Modulation of Na,K-ATPase by Phospholipids and Cholesterol. II. Steady-State and Presteady-State Kinetics

Abstract

The effects of phospholipid acyl chain length (n_c) and cholesterol on several partial reactions of Na,K-ATPase reconstituted into liposomes of defined lipid composition are described. This regards the E₁/E₂ equilibrium, the phosphoenzyme level, and the K⁺-deocclusion reaction. In addition, the lipid effects on some steady-state properties were investigated. Finally, the effects of cholesterol on the temperature sensitivity of the phosphorylation and spontaneous dephosphorylation reactions were investigated. The fatty acid and cholesterol composition of the native Na,K-ATPase membrane preparation showed a remarkable similarity to the lipid composition known to support maximum hydrolytic capacity as determined from in vitro experiments. The main rate-determining step of the Na,K-ATPase reaction, the E₂ → E₁ reaction, as well as several other partial reactions were accelerated by cholesterol. This regards the phosphorylation by ATP as well as the E₁∼P → E₂−P reaction. Moreover, cholesterol shifted the E₁/E₂ equilibrium toward the E₁ conformation and increased the K⁺-deocclusion rate.
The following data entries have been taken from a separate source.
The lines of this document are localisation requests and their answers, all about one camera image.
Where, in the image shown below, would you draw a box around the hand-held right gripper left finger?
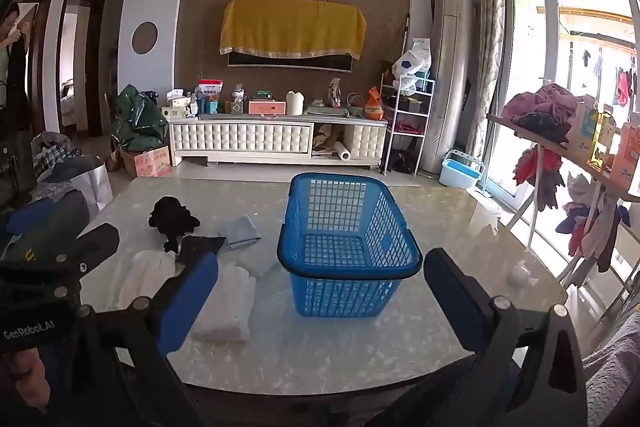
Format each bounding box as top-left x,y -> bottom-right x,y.
54,237 -> 237,427

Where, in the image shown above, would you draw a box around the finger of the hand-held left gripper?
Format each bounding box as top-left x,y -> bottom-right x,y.
65,223 -> 121,276

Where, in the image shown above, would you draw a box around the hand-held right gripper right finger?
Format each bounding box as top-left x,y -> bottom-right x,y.
424,248 -> 593,427

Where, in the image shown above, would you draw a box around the white towel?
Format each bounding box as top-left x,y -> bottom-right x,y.
192,264 -> 256,344
117,249 -> 177,313

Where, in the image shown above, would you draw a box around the blue-grey cloth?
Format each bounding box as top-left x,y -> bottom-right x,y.
218,216 -> 264,251

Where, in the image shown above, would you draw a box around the black plush toy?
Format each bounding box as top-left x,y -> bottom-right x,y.
148,196 -> 201,254

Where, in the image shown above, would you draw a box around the blue plastic basket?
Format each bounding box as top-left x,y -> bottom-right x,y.
277,172 -> 424,319

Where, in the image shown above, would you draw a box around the person's left hand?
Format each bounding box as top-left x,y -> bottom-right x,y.
0,349 -> 51,427

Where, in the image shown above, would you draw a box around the white paper bag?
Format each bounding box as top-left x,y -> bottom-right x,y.
69,164 -> 114,214

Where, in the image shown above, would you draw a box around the pink printed cardboard box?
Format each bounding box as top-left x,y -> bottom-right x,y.
121,147 -> 171,179

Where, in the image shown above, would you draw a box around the plaid bag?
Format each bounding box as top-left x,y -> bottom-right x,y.
31,131 -> 81,180

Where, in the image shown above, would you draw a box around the light blue plastic tub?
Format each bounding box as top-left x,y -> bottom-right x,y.
438,149 -> 486,189

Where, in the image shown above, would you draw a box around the green plastic bag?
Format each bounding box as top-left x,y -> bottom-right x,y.
114,85 -> 170,154

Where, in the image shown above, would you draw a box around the white tissue box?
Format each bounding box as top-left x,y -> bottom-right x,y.
160,90 -> 194,118

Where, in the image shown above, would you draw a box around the white tufted TV cabinet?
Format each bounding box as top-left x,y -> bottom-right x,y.
167,114 -> 389,171

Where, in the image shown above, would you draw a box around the grey blanket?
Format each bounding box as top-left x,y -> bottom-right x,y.
581,304 -> 640,427

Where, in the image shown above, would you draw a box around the white metal shelf rack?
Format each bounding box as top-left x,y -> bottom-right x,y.
379,72 -> 436,176

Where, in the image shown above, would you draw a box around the wooden clothes rack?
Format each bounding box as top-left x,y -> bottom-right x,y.
487,112 -> 640,308

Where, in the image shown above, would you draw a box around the red and white snack box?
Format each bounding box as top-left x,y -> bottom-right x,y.
197,79 -> 225,101

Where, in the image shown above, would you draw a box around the pink storage box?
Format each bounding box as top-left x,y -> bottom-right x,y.
248,99 -> 288,116

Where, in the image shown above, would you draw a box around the orange bag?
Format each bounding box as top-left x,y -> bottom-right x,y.
366,86 -> 385,121

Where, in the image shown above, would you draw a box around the pink cloth pile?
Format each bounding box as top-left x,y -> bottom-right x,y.
501,82 -> 583,144

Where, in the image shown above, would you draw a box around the standing air conditioner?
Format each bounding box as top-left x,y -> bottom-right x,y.
419,0 -> 476,176

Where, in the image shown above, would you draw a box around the row of colourful cartons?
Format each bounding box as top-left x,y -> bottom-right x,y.
566,96 -> 640,198

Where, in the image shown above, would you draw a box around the white plastic bags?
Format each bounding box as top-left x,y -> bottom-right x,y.
392,37 -> 432,96

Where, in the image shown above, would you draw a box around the patterned curtain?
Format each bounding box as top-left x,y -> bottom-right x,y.
467,0 -> 507,168

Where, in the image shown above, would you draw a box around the yellow cover cloth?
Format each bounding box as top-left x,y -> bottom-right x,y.
219,0 -> 368,62

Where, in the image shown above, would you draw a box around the round brown wall ornament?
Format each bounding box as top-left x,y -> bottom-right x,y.
131,21 -> 159,56

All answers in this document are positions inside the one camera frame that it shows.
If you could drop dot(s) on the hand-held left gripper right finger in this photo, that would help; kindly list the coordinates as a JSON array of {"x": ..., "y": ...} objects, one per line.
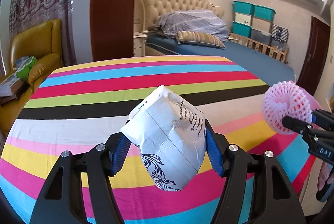
[{"x": 212, "y": 152}]

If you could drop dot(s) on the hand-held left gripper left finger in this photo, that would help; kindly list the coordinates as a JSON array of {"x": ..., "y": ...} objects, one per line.
[{"x": 120, "y": 154}]

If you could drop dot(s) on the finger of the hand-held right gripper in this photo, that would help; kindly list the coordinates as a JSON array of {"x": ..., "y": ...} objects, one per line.
[
  {"x": 323, "y": 119},
  {"x": 294, "y": 123}
]

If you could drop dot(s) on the pink foam fruit net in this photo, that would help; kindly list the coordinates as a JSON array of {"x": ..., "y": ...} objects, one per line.
[{"x": 281, "y": 106}]

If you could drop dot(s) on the white paper bag blue print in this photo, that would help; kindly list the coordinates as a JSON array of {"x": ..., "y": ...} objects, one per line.
[{"x": 167, "y": 140}]

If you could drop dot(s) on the person's right hand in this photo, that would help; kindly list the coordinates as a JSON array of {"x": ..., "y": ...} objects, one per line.
[{"x": 327, "y": 174}]

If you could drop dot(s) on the dark brown wooden door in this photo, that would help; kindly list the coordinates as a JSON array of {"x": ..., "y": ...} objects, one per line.
[{"x": 315, "y": 57}]

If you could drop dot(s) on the bed with blue sheet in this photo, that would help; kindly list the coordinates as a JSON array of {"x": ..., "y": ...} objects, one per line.
[{"x": 234, "y": 59}]

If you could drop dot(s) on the checkered storage bag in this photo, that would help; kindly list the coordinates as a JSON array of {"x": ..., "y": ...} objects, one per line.
[{"x": 280, "y": 32}]

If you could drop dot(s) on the cream nightstand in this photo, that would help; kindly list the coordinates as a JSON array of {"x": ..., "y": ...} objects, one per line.
[{"x": 138, "y": 44}]

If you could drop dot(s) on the striped pillow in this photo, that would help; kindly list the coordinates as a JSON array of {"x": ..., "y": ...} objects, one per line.
[{"x": 201, "y": 38}]

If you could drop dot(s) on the flat brown box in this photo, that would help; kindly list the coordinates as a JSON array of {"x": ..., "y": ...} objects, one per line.
[{"x": 15, "y": 99}]

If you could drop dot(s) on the stack of plastic storage boxes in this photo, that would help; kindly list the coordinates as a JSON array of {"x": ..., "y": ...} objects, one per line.
[{"x": 242, "y": 8}]

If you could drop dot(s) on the green and white package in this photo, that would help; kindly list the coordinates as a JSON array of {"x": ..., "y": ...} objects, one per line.
[{"x": 26, "y": 67}]

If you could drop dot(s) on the boxes on armchair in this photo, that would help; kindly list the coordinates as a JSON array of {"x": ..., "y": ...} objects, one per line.
[{"x": 10, "y": 85}]

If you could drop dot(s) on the blue-grey quilt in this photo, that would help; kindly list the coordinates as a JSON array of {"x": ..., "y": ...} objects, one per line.
[{"x": 195, "y": 23}]

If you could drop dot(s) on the yellow leather armchair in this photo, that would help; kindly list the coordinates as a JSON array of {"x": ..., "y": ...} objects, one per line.
[{"x": 39, "y": 33}]

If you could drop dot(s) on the tufted beige headboard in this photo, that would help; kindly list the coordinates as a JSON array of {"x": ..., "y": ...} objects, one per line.
[{"x": 177, "y": 2}]

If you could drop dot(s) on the wooden crib rail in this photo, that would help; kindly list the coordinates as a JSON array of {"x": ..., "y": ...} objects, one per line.
[{"x": 261, "y": 46}]

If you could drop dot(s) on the wall switch panel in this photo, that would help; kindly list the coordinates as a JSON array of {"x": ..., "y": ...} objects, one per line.
[{"x": 137, "y": 21}]

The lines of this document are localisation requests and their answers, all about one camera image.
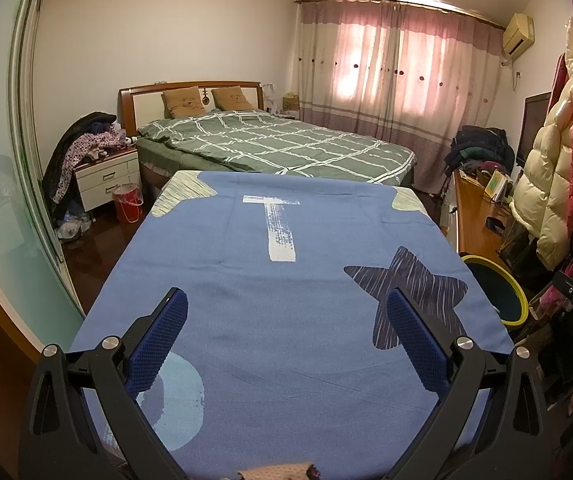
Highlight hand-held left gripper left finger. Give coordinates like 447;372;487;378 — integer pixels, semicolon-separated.
19;287;190;480

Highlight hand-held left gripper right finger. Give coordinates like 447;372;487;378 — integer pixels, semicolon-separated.
385;287;552;480

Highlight blue bin with yellow rim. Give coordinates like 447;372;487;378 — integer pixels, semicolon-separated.
460;255;526;328

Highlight cream puffer coat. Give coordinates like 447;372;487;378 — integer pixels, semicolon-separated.
509;10;573;273

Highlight wooden desk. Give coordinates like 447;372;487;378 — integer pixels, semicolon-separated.
452;170;517;273

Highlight red bucket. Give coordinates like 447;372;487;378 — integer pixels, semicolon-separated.
112;183;144;224

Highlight clear plastic bags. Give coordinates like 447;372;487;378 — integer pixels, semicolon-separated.
56;210;94;243

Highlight green picture card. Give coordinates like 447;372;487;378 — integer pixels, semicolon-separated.
483;169;509;201

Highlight white wooden nightstand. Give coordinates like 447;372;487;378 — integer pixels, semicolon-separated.
74;149;142;213

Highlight beige speckled cloth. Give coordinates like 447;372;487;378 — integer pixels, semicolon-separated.
236;462;324;480

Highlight black television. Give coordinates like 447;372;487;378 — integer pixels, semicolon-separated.
515;91;552;167

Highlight pile of dark bags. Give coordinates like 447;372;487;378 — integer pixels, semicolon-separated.
443;125;516;181

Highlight pile of clothes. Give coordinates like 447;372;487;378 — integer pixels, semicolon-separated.
42;111;140;221

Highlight green checked duvet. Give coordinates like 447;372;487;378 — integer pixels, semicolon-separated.
135;112;415;183

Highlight brown bear pillow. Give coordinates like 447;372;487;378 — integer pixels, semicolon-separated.
161;86;206;119
210;86;257;112

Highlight wooden bed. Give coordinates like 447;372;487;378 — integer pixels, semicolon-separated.
118;80;417;193

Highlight pink and beige curtain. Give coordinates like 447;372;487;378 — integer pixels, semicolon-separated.
296;0;507;196

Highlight beige air conditioner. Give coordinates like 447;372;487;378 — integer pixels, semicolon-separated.
501;12;536;61
Finally, cholesterol significantly affected the temperature sensitivity of the spontaneous dephosphorylation reaction and the phosphorylation by ATP. The effects of cholesterol were not completely equivalent to those induced by increasing the phospholipid acyl chain length, indicating that the cholesterol effects are not entirely caused by increasing the hydrophobic bilayer thickness, which indicates an additional mechanism of action on the Na,K-ATPase.